Since only a count is wanted, work out how many lines in the material below contain the word "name" and return that number.

Information provided |
- - - -

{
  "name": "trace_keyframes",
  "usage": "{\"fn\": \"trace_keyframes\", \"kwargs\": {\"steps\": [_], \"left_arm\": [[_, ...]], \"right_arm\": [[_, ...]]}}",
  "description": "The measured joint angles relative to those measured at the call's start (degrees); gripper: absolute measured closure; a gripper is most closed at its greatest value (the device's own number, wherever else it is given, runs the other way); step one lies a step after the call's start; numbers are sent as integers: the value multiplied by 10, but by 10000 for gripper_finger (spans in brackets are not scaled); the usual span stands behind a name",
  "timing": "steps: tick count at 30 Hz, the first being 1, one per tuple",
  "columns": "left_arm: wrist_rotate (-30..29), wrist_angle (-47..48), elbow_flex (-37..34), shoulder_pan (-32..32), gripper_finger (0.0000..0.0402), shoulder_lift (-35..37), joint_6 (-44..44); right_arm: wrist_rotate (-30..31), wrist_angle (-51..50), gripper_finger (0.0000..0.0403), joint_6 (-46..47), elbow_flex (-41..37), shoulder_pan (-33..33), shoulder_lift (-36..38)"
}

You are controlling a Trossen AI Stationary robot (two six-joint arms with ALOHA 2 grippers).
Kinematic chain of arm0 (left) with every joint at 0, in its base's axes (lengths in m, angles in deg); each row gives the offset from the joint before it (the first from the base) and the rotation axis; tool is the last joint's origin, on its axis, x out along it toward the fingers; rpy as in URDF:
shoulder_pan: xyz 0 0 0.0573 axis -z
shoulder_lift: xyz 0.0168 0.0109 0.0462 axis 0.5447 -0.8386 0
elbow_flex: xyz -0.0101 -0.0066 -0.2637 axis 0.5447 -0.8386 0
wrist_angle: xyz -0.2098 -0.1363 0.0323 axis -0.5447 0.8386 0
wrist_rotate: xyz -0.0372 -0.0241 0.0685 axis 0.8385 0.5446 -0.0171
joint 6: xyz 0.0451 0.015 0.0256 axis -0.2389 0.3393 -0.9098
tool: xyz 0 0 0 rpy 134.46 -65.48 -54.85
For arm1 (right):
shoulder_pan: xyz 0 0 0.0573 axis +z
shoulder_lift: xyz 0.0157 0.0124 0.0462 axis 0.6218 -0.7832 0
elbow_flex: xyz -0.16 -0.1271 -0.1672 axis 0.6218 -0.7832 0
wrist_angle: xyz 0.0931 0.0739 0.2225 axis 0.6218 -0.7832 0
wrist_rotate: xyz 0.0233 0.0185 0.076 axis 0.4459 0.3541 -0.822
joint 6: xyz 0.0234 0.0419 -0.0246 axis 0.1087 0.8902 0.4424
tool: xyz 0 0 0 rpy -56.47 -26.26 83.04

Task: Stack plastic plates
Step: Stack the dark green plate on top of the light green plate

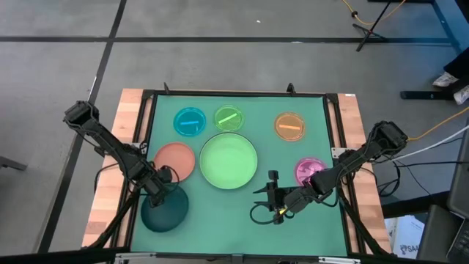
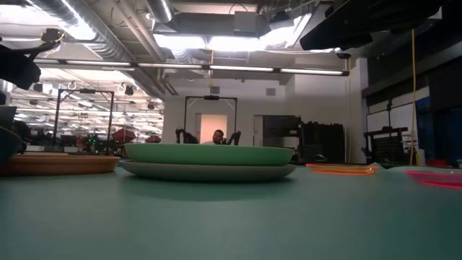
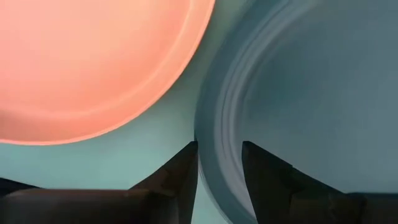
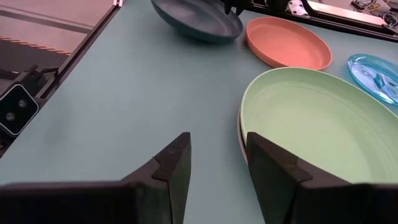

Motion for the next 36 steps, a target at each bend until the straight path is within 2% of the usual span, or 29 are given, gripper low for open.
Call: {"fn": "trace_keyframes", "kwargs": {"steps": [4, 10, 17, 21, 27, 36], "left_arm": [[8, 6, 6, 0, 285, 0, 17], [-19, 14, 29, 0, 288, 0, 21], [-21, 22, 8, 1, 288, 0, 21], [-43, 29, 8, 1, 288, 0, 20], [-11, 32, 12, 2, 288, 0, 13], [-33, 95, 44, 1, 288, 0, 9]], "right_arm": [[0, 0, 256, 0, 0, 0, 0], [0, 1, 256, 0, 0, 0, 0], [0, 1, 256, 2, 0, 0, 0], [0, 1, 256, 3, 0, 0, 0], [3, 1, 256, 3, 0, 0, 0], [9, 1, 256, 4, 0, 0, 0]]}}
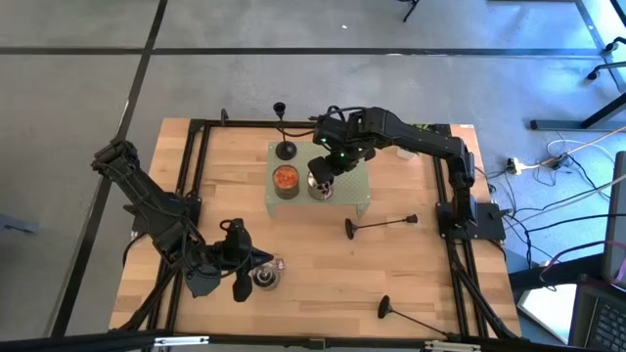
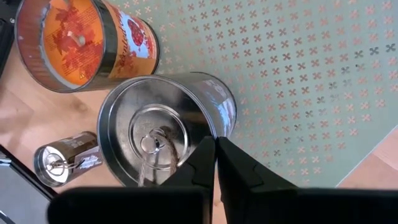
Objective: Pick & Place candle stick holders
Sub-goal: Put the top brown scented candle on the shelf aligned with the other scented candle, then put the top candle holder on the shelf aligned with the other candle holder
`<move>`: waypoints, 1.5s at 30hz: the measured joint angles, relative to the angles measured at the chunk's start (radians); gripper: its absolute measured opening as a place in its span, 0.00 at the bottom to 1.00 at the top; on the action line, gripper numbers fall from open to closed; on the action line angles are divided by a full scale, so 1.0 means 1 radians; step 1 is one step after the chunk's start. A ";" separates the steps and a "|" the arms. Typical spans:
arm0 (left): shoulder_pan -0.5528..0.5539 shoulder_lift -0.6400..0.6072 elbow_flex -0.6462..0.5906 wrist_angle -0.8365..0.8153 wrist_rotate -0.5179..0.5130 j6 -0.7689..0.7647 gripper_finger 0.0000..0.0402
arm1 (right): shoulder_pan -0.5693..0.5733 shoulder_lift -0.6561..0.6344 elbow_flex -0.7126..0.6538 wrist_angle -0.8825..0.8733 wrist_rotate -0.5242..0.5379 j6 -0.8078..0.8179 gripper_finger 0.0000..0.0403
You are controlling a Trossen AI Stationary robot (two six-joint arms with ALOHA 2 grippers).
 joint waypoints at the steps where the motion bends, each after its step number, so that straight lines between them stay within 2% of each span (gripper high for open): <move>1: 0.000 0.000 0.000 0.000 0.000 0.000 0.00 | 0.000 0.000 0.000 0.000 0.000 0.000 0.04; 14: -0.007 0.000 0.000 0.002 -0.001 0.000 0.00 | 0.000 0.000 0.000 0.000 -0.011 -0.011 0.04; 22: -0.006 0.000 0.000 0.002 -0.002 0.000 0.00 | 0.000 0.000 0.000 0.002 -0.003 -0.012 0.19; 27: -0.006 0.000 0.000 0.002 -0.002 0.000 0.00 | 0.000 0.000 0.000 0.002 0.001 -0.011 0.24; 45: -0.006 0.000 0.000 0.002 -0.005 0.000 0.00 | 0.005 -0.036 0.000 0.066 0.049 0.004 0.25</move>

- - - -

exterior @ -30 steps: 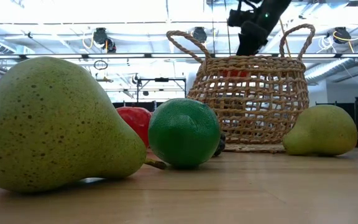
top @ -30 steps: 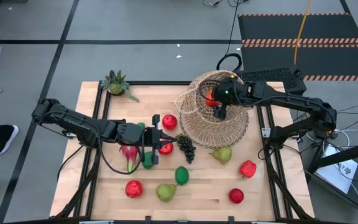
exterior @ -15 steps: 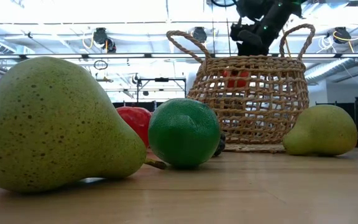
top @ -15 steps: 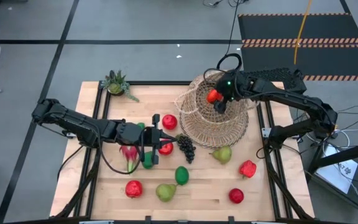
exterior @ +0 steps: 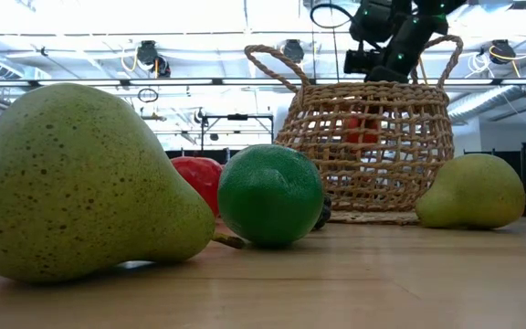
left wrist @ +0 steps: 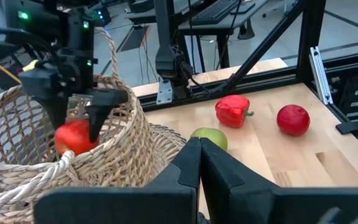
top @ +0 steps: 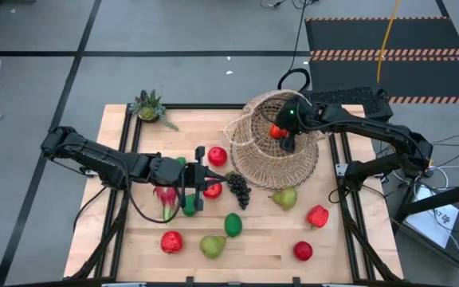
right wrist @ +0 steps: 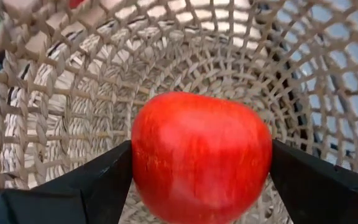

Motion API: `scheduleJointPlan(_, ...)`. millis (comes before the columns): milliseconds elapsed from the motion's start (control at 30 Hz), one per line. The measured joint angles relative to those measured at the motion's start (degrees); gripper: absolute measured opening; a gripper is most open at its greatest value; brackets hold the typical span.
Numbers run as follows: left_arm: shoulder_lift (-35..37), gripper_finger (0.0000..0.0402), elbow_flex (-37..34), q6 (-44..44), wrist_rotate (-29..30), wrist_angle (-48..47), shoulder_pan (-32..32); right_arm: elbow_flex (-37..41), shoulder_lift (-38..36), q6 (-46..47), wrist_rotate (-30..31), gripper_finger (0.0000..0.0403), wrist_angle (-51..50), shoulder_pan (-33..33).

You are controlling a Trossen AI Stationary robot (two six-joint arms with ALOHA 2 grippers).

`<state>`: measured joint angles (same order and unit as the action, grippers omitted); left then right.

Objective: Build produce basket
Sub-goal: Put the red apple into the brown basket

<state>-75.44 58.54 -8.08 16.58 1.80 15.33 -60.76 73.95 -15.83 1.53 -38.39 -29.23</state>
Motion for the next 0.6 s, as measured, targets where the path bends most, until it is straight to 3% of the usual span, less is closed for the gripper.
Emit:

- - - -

Response for this exercise |
2